DIRECTIONS FOR THIS TASK:
Your answer must consist only of the lines from the start of the entries through the line that holds "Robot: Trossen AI", copied exactly, with no pictures.

MATERIAL FOR THIS TASK:
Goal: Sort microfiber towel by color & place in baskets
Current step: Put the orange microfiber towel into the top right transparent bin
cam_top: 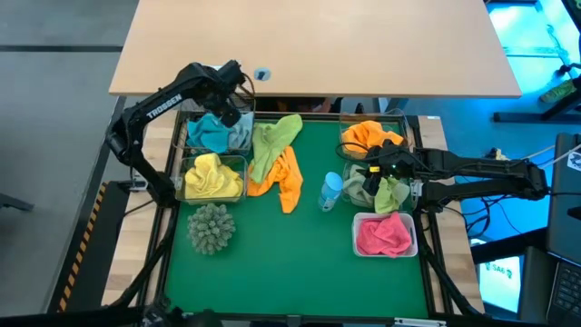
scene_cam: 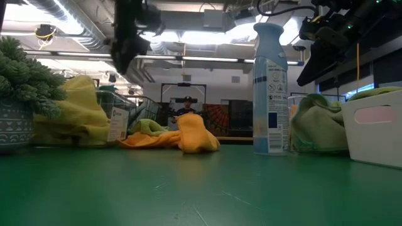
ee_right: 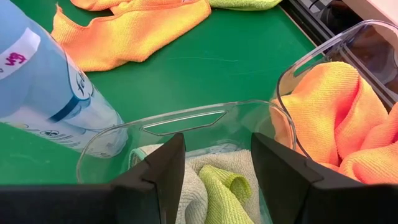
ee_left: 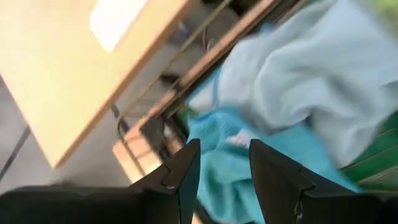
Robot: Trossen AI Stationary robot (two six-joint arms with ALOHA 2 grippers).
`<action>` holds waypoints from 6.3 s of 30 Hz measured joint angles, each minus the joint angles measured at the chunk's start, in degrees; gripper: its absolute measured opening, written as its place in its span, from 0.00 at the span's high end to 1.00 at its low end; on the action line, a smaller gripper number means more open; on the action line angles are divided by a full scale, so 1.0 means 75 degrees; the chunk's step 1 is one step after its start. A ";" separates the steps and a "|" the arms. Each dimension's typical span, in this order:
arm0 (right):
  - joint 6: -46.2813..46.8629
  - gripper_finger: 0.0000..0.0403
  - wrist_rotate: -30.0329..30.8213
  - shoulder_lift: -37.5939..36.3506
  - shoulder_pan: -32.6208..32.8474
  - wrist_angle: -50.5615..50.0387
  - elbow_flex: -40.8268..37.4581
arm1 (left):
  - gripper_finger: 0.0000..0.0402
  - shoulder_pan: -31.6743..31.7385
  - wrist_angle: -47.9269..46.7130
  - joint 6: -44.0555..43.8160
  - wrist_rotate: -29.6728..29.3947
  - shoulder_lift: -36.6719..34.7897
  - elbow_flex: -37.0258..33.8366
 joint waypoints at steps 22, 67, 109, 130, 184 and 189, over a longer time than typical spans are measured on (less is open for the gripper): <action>0.0003 0.55 0.0003 0.0002 -0.0002 0.0000 0.0000 | 0.67 -0.4277 0.2634 -0.0271 0.2568 0.0186 0.0198; 0.0003 0.55 -0.0078 0.0002 0.0000 -0.0026 0.0000 | 0.67 -0.5900 0.3327 -0.0179 0.1698 0.3118 -0.0214; 0.0002 0.55 -0.0082 0.0002 -0.0001 -0.0029 0.0000 | 1.00 -0.5952 0.4918 -0.0135 0.1910 0.2880 -0.1554; -0.0600 0.55 -0.0165 0.0000 0.0000 0.0040 0.0704 | 1.00 -0.5766 0.4886 -0.0150 0.1640 -0.0208 -0.1437; -0.1643 0.55 -0.2353 0.3359 0.0003 0.9551 0.1329 | 1.00 -0.4629 0.9263 0.0069 0.2610 -0.1617 -0.1431; -0.2023 0.55 -0.2035 0.3356 0.0006 0.9765 0.1329 | 1.00 -0.4742 0.9263 0.0071 0.2611 -0.1617 -0.1431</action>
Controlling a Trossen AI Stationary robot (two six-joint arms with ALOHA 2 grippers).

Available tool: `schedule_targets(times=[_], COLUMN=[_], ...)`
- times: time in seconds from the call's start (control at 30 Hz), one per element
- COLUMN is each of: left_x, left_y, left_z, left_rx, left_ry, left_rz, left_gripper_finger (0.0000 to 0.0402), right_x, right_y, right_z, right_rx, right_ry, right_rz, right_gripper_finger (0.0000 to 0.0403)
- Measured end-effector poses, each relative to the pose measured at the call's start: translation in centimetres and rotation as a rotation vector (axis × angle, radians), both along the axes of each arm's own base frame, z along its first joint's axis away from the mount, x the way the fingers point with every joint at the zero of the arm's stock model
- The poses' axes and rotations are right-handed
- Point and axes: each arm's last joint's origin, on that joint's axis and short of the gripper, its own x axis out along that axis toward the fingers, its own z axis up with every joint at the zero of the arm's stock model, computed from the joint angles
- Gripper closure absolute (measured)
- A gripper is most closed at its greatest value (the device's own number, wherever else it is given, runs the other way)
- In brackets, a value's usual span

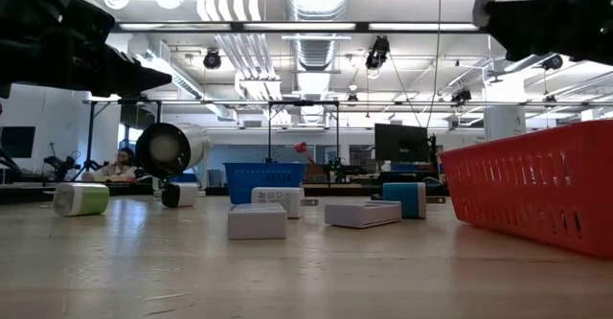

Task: Pick & Place Office items
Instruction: Put the right white charger adapter into the red bin

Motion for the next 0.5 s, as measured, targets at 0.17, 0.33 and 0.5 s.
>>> schedule_targets(times=[0.17, 0.33, 0.5], left_x=[0.0, 0.0, 0.0], left_y=[0.0, 0.0, 0.0], left_z=[0.0, 0.0, 0.0], left_rx=[0.012, 0.019, 0.018], left_ry=[0.001, 0.003, 0.002], left_rz=[-0.001, -0.001, -0.001], left_gripper_finger=[0.0389, 0.0389, 0.0389], right_x=[0.08, 0.36, 0.51], right_y=[-0.03, -0.13, -0.19], right_z=[-0.1, -0.34, -0.45], right_rx=[0.005, 0.024, 0.028], right_ry=[0.013, 0.041, 0.055], right_rz=[-0.001, 0.001, -0.001], right_gripper_finger=[0.0201, 0.0201, 0.0201])
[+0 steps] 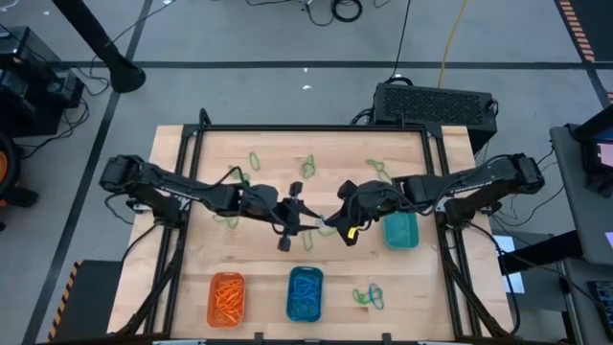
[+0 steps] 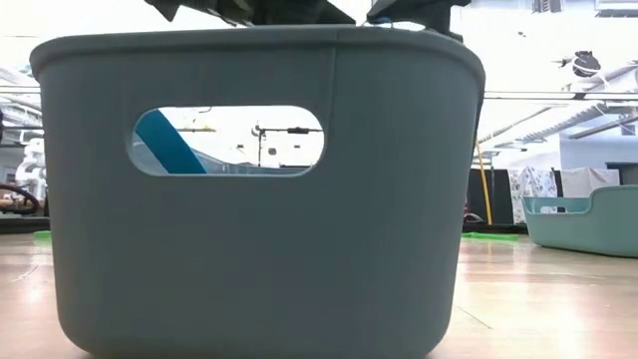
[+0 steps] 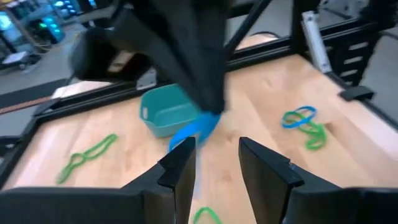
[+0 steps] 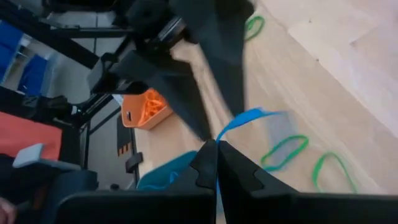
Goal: Sort rubber bands into baskets
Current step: Put the blue rubber band into the blue bin
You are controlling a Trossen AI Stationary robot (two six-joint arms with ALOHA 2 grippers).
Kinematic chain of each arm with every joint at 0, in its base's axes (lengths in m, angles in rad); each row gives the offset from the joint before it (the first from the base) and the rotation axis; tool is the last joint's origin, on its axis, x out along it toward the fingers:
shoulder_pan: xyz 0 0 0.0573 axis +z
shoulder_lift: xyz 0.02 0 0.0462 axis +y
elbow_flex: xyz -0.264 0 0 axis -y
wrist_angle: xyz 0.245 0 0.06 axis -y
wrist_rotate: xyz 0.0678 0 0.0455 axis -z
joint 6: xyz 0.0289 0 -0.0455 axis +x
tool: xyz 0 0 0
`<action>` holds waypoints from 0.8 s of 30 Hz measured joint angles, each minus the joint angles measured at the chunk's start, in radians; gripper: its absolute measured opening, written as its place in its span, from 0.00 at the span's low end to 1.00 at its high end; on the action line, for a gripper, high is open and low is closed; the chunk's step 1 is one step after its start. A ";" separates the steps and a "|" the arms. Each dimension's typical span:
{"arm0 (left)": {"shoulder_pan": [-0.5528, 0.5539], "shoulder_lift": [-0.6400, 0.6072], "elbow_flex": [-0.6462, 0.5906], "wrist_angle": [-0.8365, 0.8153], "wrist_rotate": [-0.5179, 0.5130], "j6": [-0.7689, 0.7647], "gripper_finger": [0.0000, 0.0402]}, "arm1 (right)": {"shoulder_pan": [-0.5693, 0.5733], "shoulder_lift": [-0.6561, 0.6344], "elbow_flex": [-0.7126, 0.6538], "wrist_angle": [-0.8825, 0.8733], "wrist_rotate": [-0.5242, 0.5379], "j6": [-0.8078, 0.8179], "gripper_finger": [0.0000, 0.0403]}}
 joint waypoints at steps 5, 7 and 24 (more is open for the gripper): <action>0.001 0.003 0.003 0.014 -0.023 0.008 0.32 | 0.004 0.006 0.000 0.018 -0.028 0.000 0.00; 0.000 0.003 0.003 0.020 -0.023 0.008 0.32 | 0.003 0.008 0.000 0.014 -0.039 0.000 0.00; 0.001 0.001 0.003 0.025 -0.019 0.029 0.32 | 0.002 0.007 0.000 0.027 -0.046 0.000 0.00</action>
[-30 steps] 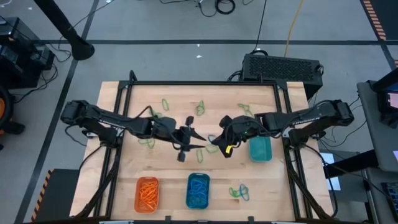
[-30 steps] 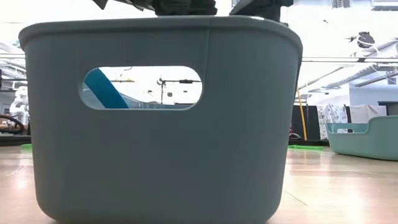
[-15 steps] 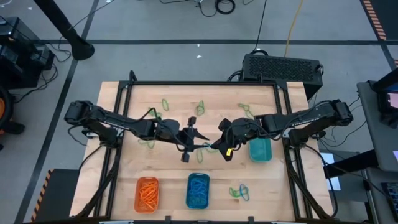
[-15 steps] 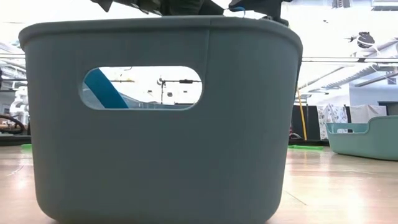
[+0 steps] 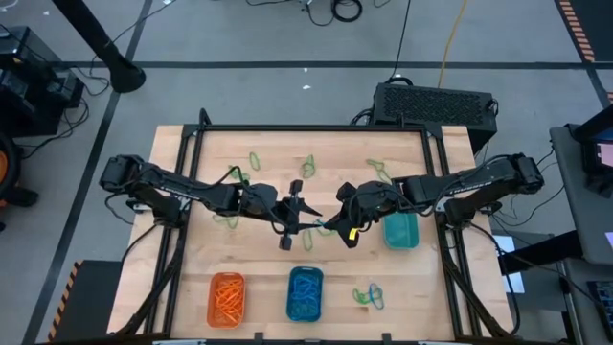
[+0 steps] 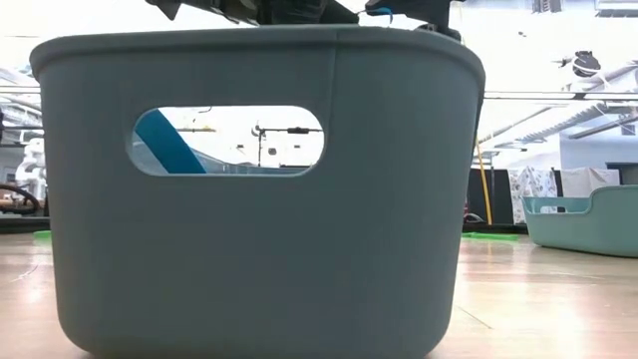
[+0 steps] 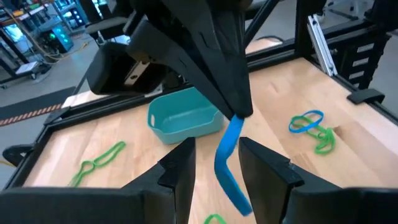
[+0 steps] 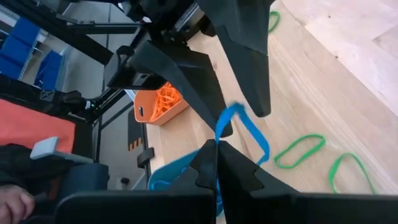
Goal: Sort rubber bands into baskets
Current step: Put the blue rubber band into the blue bin
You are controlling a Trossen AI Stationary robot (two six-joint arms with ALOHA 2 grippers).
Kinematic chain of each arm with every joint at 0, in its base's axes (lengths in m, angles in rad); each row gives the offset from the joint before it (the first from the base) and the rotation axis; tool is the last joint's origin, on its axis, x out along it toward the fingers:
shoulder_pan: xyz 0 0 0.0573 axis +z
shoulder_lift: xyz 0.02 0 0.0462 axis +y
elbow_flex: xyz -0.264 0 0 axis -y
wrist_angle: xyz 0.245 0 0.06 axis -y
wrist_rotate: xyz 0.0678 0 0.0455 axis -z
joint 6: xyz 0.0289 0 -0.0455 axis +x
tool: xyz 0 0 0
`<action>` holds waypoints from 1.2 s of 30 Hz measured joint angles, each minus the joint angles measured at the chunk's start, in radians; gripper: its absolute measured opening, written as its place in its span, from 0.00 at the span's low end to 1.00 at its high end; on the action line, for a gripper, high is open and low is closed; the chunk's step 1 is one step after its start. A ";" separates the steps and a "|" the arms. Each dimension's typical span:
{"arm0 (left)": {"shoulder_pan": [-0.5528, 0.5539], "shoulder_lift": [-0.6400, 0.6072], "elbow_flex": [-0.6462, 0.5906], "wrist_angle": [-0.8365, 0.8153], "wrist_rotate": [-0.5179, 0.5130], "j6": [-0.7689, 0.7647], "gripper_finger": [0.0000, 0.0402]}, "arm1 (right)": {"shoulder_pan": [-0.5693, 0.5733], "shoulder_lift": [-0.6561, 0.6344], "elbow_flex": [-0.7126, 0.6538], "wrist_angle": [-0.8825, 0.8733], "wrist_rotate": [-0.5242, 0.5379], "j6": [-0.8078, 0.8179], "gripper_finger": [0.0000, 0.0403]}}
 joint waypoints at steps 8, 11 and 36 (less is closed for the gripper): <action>0.000 0.000 0.000 -0.006 0.000 0.023 0.32 | 0.000 0.000 0.000 0.000 0.000 0.000 0.00; 0.000 0.000 0.000 -0.006 0.000 0.023 0.32 | 0.000 0.000 0.000 0.006 0.000 0.000 0.00; -0.006 0.028 -0.001 0.002 -0.019 -0.007 0.12 | 0.000 -0.001 0.000 0.055 0.010 -0.016 0.00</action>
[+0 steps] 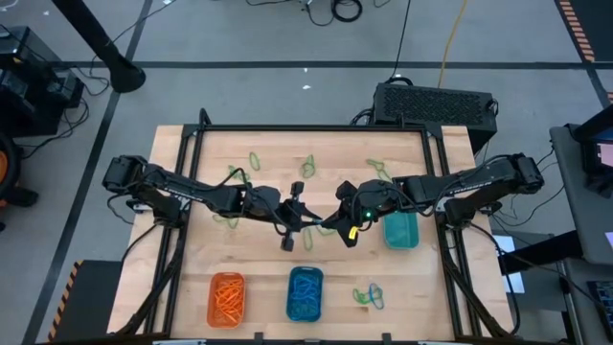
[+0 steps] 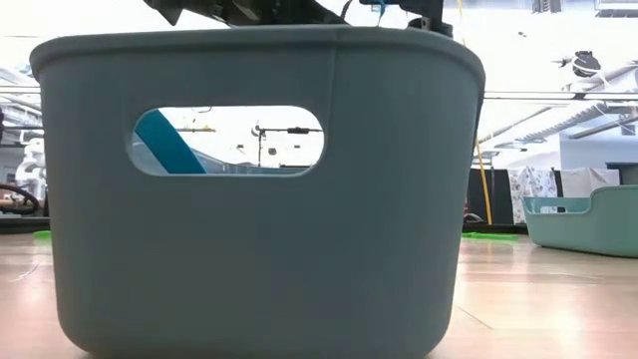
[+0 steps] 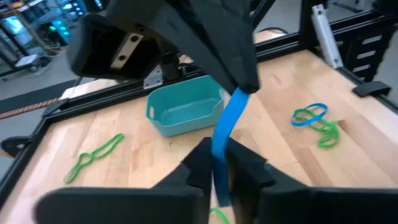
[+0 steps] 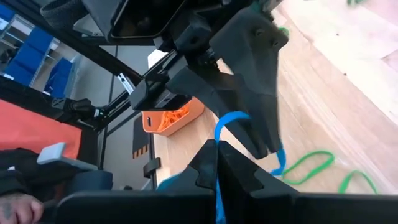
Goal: Sort rubber bands into baskets
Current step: Put the blue rubber band into the blue bin
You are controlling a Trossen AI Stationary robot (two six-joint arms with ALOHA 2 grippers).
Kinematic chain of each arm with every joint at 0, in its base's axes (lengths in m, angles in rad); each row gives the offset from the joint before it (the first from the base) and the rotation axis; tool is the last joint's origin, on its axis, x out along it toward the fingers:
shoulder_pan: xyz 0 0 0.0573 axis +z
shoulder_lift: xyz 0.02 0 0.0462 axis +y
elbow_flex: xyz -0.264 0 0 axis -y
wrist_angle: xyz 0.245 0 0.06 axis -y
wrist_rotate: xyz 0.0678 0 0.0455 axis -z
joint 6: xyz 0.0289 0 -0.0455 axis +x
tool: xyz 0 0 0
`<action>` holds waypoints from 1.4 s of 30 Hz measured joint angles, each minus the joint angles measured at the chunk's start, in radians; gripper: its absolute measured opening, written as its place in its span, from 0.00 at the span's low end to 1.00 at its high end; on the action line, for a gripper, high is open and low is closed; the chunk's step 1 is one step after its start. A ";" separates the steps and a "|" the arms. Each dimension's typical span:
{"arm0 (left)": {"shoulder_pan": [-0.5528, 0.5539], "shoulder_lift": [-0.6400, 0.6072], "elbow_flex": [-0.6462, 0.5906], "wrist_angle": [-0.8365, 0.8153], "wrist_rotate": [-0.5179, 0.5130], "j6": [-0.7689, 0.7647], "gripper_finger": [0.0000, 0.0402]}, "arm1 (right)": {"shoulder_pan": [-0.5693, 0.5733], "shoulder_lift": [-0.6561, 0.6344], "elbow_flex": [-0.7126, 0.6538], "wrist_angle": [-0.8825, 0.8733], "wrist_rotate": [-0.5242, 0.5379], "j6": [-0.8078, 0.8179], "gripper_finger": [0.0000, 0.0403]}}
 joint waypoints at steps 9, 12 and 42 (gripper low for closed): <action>0.000 0.000 0.000 -0.011 0.026 -0.053 0.01 | 0.000 0.000 0.000 -0.010 0.000 -0.060 0.03; 0.000 0.000 0.000 -0.011 0.027 -0.053 0.01 | -0.002 0.000 0.000 -0.010 0.000 -0.059 0.10; -0.270 0.099 -0.003 -0.118 0.076 -0.177 0.00 | 0.193 0.000 0.000 -0.165 0.124 0.203 0.49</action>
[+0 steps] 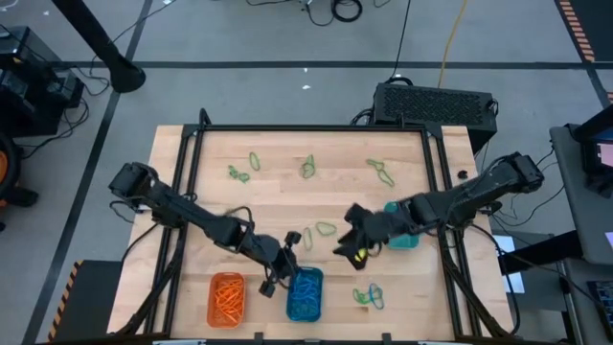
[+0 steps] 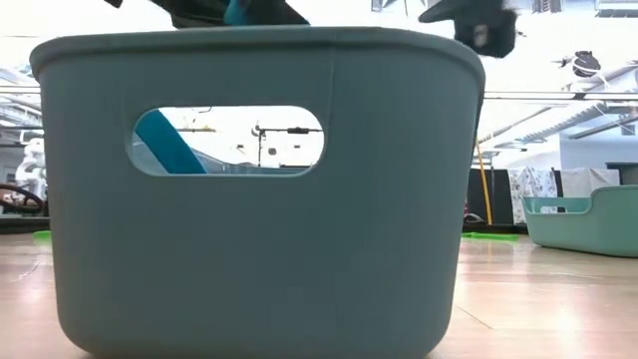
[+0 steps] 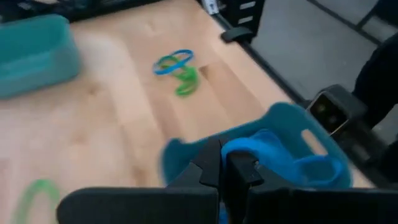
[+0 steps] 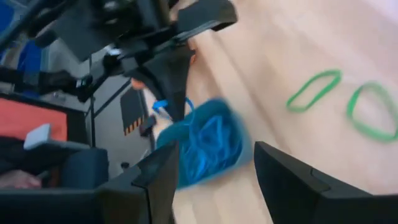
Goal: Sort rubber bands into baskets
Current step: Put the blue rubber band into the blue bin
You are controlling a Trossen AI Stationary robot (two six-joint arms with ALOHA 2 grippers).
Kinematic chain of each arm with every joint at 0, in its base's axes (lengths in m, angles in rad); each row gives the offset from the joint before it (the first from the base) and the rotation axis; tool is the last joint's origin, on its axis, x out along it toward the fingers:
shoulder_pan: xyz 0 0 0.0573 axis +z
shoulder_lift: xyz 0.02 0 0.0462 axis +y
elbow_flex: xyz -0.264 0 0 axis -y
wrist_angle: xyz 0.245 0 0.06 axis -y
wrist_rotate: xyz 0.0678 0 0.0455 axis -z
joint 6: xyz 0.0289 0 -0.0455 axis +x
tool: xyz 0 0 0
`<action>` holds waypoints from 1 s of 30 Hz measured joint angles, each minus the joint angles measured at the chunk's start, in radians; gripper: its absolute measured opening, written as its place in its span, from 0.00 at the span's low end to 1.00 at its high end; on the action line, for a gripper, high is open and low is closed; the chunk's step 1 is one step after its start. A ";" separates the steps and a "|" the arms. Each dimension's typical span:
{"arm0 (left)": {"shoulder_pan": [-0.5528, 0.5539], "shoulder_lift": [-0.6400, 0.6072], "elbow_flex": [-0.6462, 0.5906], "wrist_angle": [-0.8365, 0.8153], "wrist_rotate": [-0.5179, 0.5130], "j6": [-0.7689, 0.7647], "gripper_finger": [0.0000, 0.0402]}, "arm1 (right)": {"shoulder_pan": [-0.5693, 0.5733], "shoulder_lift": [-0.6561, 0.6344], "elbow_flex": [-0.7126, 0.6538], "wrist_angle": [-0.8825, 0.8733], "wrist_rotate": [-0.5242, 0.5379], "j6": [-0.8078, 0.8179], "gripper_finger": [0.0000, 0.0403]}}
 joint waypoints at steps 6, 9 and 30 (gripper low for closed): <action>-0.064 0.105 0.045 0.026 -0.112 -0.201 0.00 | 0.131 0.000 0.000 -0.039 0.054 0.027 0.49; -0.080 0.132 0.106 -0.022 -0.187 -0.225 0.00 | 0.197 0.000 0.000 -0.043 0.060 0.074 0.49; -0.090 0.294 0.310 -0.336 -0.157 -0.350 0.09 | 0.417 0.000 0.000 -0.069 0.322 0.154 0.49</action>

OUTPUT OF THE EXERCISE:
Goal: Sort microfiber towel by color & place in baskets
Current step: Put the orange microfiber towel into the top right transparent bin
cam_top: 
scene_cam: 
ee_right: 
ee_left: 
Robot: Trossen AI Stationary robot (two six-joint arms with ALOHA 2 grippers).

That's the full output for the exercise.